> RECORDS FOR THE TASK:
▬▬▬

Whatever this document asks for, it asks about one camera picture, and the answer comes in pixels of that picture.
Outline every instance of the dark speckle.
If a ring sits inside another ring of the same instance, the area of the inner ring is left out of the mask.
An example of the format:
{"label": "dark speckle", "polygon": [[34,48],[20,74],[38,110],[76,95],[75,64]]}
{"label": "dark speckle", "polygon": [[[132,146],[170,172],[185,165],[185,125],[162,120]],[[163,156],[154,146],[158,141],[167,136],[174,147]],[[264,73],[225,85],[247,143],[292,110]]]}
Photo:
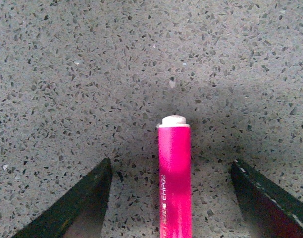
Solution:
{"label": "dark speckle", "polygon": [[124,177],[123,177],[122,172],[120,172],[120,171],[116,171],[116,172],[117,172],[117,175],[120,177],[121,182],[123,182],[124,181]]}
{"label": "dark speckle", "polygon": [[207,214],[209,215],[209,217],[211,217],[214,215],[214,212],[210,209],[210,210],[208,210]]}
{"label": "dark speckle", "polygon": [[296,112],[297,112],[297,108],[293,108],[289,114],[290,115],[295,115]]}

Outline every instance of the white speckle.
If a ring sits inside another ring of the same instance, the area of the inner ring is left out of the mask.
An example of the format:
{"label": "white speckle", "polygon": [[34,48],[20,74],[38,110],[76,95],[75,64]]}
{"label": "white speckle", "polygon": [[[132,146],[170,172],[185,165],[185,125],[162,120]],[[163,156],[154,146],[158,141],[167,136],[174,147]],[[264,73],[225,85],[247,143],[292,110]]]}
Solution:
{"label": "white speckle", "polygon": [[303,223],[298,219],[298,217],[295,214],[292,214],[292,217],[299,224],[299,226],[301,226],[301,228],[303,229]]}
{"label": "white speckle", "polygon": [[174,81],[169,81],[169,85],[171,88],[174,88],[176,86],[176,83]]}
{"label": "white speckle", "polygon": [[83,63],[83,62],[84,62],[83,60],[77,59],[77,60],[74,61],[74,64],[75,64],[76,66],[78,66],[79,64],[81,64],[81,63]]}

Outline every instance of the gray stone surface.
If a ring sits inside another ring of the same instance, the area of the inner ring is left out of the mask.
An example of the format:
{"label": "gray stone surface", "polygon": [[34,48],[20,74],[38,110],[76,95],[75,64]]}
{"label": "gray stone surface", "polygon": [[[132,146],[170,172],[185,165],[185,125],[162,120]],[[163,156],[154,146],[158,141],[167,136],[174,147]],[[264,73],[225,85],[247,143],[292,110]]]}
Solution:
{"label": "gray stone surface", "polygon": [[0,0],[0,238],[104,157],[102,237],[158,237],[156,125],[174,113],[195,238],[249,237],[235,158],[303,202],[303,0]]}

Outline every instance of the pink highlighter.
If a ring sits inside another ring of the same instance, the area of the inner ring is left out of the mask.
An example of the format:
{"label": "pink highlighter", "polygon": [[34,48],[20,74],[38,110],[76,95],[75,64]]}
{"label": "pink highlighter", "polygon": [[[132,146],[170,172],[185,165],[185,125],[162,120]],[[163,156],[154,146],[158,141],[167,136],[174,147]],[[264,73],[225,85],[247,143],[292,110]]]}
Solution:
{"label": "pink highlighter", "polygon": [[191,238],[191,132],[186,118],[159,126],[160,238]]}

▬▬▬

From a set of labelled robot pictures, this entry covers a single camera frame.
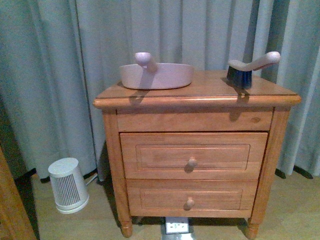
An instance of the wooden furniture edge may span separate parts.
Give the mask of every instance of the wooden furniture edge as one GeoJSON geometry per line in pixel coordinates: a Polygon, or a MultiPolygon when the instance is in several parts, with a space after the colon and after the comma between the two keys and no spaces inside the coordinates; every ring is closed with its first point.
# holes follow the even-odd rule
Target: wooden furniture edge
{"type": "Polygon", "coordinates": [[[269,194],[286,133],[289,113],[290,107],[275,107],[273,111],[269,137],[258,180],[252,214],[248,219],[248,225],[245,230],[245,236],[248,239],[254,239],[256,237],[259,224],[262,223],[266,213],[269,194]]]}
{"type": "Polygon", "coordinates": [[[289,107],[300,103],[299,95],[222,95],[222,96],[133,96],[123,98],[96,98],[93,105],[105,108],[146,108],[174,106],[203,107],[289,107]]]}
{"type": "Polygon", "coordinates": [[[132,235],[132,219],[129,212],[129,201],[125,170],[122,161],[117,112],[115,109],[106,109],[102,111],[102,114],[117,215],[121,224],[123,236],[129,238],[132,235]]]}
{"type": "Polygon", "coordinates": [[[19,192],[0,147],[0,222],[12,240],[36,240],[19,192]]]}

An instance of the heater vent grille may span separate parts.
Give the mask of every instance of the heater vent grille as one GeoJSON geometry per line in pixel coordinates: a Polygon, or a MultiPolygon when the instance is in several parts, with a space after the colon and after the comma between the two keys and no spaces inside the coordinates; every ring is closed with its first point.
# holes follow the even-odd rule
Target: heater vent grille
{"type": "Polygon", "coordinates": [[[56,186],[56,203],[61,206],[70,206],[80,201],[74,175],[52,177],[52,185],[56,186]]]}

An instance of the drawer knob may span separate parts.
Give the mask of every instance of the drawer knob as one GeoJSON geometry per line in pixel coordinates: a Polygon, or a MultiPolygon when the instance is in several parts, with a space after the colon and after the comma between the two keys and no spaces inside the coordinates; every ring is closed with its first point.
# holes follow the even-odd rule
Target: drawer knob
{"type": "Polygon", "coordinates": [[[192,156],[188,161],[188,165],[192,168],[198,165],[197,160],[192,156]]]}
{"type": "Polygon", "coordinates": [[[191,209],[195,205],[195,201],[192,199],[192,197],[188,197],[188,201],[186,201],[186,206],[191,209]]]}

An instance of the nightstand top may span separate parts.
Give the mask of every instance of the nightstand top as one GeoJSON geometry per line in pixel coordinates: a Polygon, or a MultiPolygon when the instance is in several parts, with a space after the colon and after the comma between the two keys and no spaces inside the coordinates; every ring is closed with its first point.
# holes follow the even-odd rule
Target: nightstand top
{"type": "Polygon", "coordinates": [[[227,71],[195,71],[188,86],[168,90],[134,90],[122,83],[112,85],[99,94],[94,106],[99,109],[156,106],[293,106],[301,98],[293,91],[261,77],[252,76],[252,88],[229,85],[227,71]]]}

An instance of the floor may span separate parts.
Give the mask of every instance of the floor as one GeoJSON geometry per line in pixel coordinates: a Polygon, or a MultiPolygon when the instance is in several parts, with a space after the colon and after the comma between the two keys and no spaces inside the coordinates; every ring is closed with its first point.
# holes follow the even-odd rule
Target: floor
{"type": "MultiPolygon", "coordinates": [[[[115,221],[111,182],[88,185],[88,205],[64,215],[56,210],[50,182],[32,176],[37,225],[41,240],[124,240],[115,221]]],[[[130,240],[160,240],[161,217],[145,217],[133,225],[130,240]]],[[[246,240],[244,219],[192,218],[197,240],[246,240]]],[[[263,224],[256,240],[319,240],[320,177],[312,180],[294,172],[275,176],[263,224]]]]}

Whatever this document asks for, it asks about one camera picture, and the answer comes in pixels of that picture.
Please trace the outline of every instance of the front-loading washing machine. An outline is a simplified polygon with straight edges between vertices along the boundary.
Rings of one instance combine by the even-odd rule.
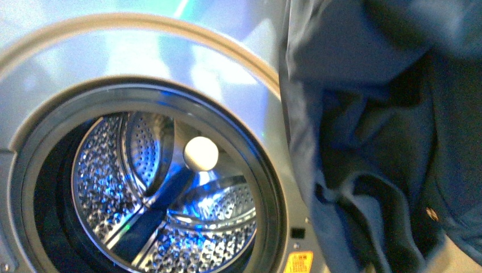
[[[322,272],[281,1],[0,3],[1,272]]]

▬▬▬

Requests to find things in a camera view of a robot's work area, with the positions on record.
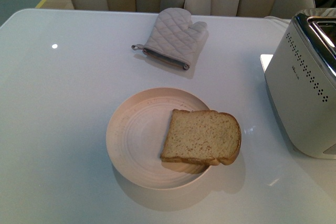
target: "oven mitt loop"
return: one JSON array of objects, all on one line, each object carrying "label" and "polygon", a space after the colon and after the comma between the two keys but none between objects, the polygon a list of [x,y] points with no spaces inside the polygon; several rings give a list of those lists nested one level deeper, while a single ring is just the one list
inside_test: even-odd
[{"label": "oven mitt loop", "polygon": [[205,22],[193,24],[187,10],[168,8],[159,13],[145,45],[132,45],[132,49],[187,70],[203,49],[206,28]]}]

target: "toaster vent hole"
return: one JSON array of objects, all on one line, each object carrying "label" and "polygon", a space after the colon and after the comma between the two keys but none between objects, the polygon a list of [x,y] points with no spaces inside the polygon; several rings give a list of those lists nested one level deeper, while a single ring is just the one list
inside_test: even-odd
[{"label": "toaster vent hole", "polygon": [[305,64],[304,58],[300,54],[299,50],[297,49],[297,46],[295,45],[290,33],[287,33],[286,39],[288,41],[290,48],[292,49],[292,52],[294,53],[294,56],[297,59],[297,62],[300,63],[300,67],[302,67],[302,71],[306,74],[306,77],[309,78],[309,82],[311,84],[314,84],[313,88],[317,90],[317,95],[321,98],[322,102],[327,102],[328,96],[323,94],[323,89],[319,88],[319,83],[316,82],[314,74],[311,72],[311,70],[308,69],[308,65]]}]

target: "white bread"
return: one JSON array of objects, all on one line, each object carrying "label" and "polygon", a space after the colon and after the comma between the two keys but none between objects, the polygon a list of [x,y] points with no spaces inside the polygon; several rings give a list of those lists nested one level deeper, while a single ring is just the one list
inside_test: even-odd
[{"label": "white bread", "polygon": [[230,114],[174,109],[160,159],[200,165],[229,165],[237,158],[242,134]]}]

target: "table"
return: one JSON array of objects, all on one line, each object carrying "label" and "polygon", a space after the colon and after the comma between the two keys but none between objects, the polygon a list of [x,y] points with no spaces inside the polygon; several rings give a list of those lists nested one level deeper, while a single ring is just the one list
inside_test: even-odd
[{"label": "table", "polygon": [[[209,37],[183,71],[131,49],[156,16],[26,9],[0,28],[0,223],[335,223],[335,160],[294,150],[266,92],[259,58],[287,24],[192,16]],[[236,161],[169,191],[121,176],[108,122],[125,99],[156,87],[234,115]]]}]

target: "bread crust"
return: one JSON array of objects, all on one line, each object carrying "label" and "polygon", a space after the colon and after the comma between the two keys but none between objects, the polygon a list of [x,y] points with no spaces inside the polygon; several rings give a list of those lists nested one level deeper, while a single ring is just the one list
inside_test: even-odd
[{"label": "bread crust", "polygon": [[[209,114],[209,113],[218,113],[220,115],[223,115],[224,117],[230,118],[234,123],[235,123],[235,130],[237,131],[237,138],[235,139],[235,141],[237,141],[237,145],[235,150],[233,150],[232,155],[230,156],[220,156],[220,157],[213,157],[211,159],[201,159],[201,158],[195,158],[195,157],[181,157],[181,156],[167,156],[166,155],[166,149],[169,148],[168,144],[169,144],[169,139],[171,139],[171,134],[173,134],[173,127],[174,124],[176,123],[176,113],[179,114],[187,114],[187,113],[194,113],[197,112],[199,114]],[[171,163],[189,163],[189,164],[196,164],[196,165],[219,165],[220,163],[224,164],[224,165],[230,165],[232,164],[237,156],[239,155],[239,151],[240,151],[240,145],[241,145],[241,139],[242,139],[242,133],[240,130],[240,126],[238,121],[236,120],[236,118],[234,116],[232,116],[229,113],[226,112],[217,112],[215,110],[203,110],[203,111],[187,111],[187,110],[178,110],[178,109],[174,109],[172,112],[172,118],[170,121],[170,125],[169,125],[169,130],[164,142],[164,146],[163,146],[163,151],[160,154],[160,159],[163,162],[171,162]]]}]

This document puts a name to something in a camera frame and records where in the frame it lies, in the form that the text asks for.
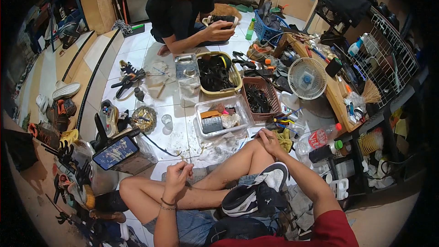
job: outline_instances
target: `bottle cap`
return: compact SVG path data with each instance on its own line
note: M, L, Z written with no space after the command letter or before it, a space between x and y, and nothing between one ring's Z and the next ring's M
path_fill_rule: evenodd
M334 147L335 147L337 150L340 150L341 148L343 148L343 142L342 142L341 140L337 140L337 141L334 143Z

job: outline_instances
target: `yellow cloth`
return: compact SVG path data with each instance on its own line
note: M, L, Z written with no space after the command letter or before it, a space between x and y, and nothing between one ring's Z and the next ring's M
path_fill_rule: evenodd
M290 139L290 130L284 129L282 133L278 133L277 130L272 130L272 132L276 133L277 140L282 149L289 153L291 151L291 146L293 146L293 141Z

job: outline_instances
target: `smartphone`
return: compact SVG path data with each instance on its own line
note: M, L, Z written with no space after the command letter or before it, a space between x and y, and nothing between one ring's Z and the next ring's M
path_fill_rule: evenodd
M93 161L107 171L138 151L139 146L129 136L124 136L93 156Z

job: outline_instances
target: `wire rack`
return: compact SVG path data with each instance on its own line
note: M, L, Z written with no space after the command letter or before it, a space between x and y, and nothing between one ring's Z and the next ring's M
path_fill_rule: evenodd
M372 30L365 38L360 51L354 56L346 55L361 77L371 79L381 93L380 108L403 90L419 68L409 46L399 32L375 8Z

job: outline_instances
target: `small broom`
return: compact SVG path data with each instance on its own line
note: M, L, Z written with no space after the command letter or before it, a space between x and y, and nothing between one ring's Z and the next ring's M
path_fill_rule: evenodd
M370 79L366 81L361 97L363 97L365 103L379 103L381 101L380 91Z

▬▬▬

> WHAT TO PRODUCE: Could you repeat exactly the lines above from the line with "Target: wooden furniture edge" up to and including the line with "An instance of the drawer", and only those?

> EXERCISE RESPONSE:
Target: wooden furniture edge
{"type": "Polygon", "coordinates": [[[269,194],[286,133],[289,113],[290,107],[275,107],[273,111],[269,137],[258,180],[252,214],[248,219],[248,225],[245,230],[245,236],[248,239],[254,239],[256,237],[259,224],[262,223],[266,213],[269,194]]]}
{"type": "Polygon", "coordinates": [[[289,107],[300,103],[299,95],[222,95],[222,96],[133,96],[123,98],[96,98],[93,105],[105,108],[146,108],[174,106],[203,107],[289,107]]]}
{"type": "Polygon", "coordinates": [[[132,235],[132,219],[129,212],[129,201],[125,170],[122,161],[117,112],[115,109],[106,109],[102,111],[102,114],[117,215],[121,224],[123,236],[129,238],[132,235]]]}
{"type": "Polygon", "coordinates": [[[19,192],[0,147],[0,222],[12,240],[36,240],[19,192]]]}

An instance of the heater vent grille may span separate parts.
Give the mask of every instance of the heater vent grille as one GeoJSON geometry per line in pixel coordinates: a Polygon, or a MultiPolygon when the instance is in several parts, with a space after the colon and after the comma between the two keys and no spaces inside the coordinates; every ring is closed with its first point.
# holes follow the even-odd rule
Target: heater vent grille
{"type": "Polygon", "coordinates": [[[56,186],[56,203],[61,206],[70,206],[80,201],[74,175],[52,177],[52,185],[56,186]]]}

An instance of the drawer knob may span separate parts.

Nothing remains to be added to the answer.